Corn leaf aphid is very common in whorl stage corn, but rarely cause economic losses. Infestations become apparent when the tassels begin to emerge revealing colonies of aphids. Infestations are more common in late-panted corn. Corn is most susceptible to yield loss by aphids while in the whorl stage. If large numbers are present three weeks before tassel emergence, physiological damage and some yield loss may occur. Corn may be stunted or wilted, especially when plants are under drought or nutritional stress. However, infestations usually occur close to tassel emergence, and despite large numbers of aphids, don't cause economic losses. While infestations that cause physiological yield loss are uncommon, some producers feel that the large number of aphids and the honeydew they produce may interfere with pollination by gumming up the tassels. Excessive honeydew on the tassels may limit pollen shed and it has been associated with barren corn, although this is very uncommon. Silks that are covered in honeydew will continue to grow until they are pollinated. Excessive honeydew and the sooty mold it may cause can reduce the marketability of the ears.

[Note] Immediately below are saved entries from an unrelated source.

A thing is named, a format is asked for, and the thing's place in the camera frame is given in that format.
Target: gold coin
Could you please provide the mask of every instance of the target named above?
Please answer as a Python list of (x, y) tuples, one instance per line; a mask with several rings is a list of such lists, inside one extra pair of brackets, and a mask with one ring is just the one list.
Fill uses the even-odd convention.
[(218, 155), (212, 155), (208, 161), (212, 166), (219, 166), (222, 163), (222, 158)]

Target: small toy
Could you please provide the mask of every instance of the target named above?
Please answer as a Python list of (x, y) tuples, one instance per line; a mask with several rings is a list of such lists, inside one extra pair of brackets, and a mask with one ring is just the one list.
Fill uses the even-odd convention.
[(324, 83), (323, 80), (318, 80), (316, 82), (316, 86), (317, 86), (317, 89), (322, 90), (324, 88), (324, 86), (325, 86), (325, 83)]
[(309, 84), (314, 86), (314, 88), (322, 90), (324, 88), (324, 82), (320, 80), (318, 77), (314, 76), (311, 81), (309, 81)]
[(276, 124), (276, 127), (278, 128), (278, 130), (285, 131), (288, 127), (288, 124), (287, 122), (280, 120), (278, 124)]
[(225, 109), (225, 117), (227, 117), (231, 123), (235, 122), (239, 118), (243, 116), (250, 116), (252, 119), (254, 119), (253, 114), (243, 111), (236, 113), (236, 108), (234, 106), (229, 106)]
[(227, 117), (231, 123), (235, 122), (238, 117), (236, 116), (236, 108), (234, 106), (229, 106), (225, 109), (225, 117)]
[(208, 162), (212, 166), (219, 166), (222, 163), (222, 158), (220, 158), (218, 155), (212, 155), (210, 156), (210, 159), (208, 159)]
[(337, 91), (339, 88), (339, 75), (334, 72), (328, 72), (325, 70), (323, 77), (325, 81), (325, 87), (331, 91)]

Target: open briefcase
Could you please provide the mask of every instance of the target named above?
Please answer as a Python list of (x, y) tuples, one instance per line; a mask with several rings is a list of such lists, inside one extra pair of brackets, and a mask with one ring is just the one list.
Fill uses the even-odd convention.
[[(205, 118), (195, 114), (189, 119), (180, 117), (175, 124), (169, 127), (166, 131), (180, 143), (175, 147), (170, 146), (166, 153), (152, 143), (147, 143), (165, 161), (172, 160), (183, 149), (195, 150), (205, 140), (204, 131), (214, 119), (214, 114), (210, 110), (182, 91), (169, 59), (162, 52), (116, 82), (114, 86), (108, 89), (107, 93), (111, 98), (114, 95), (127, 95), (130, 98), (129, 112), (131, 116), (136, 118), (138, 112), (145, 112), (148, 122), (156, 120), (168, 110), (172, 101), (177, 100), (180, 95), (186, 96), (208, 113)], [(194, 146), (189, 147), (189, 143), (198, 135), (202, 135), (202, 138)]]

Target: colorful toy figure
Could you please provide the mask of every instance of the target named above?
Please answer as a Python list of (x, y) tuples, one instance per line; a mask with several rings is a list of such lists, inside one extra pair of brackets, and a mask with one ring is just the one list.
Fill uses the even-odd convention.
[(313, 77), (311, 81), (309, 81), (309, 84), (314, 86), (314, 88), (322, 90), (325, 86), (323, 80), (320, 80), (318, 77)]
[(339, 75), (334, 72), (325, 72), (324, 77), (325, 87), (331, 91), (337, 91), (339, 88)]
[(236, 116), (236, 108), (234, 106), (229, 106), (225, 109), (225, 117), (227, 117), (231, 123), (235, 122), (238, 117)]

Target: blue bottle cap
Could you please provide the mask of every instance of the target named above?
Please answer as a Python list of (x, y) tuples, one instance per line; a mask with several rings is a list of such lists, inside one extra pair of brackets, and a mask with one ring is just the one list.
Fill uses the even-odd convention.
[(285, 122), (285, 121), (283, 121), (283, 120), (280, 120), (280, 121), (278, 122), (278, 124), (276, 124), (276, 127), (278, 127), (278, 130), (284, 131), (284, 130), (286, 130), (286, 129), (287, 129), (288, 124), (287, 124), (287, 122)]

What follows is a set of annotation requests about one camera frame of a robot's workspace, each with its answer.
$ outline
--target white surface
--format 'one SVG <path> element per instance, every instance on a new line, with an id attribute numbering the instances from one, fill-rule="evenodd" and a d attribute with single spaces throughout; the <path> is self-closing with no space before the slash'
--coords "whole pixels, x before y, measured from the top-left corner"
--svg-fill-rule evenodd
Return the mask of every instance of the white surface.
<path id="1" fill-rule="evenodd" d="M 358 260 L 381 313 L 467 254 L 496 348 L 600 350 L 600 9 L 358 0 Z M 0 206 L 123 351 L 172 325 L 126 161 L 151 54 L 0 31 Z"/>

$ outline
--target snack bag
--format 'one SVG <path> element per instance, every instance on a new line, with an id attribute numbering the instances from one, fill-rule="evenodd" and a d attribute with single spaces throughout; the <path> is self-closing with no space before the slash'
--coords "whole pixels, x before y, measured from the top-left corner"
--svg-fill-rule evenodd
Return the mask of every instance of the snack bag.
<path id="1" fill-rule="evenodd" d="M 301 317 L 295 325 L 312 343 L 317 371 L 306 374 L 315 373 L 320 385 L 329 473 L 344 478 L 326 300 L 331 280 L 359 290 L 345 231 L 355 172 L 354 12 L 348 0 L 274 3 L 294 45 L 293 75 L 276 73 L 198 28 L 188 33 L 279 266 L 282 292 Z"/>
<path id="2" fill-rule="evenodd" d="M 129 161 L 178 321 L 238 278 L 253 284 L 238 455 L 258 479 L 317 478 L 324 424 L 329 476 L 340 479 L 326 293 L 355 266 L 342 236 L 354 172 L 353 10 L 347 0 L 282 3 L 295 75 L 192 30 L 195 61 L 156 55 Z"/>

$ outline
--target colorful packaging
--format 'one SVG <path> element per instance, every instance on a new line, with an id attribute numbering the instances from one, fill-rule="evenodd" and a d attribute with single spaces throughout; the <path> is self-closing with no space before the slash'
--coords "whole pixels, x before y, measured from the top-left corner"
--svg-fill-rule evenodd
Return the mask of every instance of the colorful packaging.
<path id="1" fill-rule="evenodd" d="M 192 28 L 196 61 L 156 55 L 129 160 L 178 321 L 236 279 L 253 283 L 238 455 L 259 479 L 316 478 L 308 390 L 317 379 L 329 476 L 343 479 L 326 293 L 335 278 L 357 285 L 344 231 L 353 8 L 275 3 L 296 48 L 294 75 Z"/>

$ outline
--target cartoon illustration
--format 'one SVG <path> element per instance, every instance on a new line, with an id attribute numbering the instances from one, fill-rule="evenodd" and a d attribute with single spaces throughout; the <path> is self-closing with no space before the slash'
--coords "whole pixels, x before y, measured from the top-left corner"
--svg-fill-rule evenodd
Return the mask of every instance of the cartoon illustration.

Biological: Aphids are preyed on by lady beetles, green lacewings, and syrphid larvae, but these usually cannot control the rapid spring increase in populations.
Cultural: Early planting of the corn crop as well as proper tillage and fertilization to hasten its growth and maturing can help to prevent the damage caused by the corn leaf aphid.
Monitoring: Growers need to monitor for corn leaf aphid twice prior to tasseling. This should be done 3 weeks prior to tassel emergence and again one week later. Four consecutive plants should be randomly selected in each of five locations per field. Carefully pull the whorl leaves from these plants, unroll the leaves, and estimate the number of aphids. Do not include off-color aphids (those that are diseased or parasitized) in these estimates.
Growers should consider treating for corn leaf aphids if an average of 15 or more aphids (10 with stressed plants) per whorl are found 3 weeks before tassel emergence or 30 or more aphids (15 with stressed plants) per whorl
one week later. Closer to tassel emergence, greater numbers can be tolerated without loss of yield or ear contamination.
Diazinon 50 WP (diazinon)- Apply as a foliar treatment at 1 to 2 lb per acre.
Endosulfan 3 EC (Thiodan, Phaser)- Apply as a foliar treatment at 1-1/3 qt per acre to a limit of 4 qt per acre per season.
Malathion (malathion)- Apply as a foliar treatment at 1 pint per acre.
Western Corn Rootworm
(Diabrotica virgifera virgifera)
The western corn rootworm is an infrequent pest in sweet corn in Kentucky and it is restricted only to fields are continuously kept in corn production for several years. As most sweet corn fields are regularly rotsted to other
crops, this is not a common pest. The larval stage of this pest is the most destructive, feeding on the roots of corn in late May and June. Above ground, infested plants may appear to be drought or nutrient stressed, making slow growth, and prone to fall over after heavy rains, making mechanical harvesting difficult. Small roots are chewed off and larger roots are tunneled by the narrow, white, ½ inch long larvae. The eggs western corn rootworm are laid in July and August in soil around the base of the corn plant. The rootworm spends the winter in the egg stage. The egg hatch begins in May and small larvae can be found in late May. The larvae grow through three instars and a prepupal stage and adults begin to emerge in late June and early July.
The adult western corn rootworm is and is yellow-brown with three prominent black stripes on the dorsum. The northern and southern corn rootworms also occur in Kentucky, but problems in sweet corn with these species is rare.
Biological control of western corn rootworm is not well understood in Kentucky.
Cultural: Crop rotation, alternating corn with vegetable or non-corn field crops in which the corn rootworm larvae cannot develop, is the most effective rootworm management practice in Kentucky. The more years that a field stays in continuous corn production, the more likely it will develop corn rootworm problems.
Monitoring: Adult rootworm beetles are monitored during the summer and a soil insecticide is used the following year if an average of more than one rootworm beetle is observed per plant at any time during July,
August or September if the field is planted with corn the following year.
Aztec 2.1G (tebupirimphos+ cyfluthrin) soil applied in a band, T-band or infurrow at a rate of 6.7 oz per 1000 row feet.
Force 3 G (tefluthrin) soil applied in a T-band or infurrow at a rate of 4 to 5 ounces per 1000 row feet. Force will also control cutworms when applied as a T-band at planting.
Fortress 5 G (chlorethoxyfos) soil applied in a band, T-band or infurrow at a rate of 3 oz per 1000 row feet.
Lorsban 15G (chlorpyrifos) soil applied in a band, T-band or infurrow at a rate of 8 oz per 1000 row feet.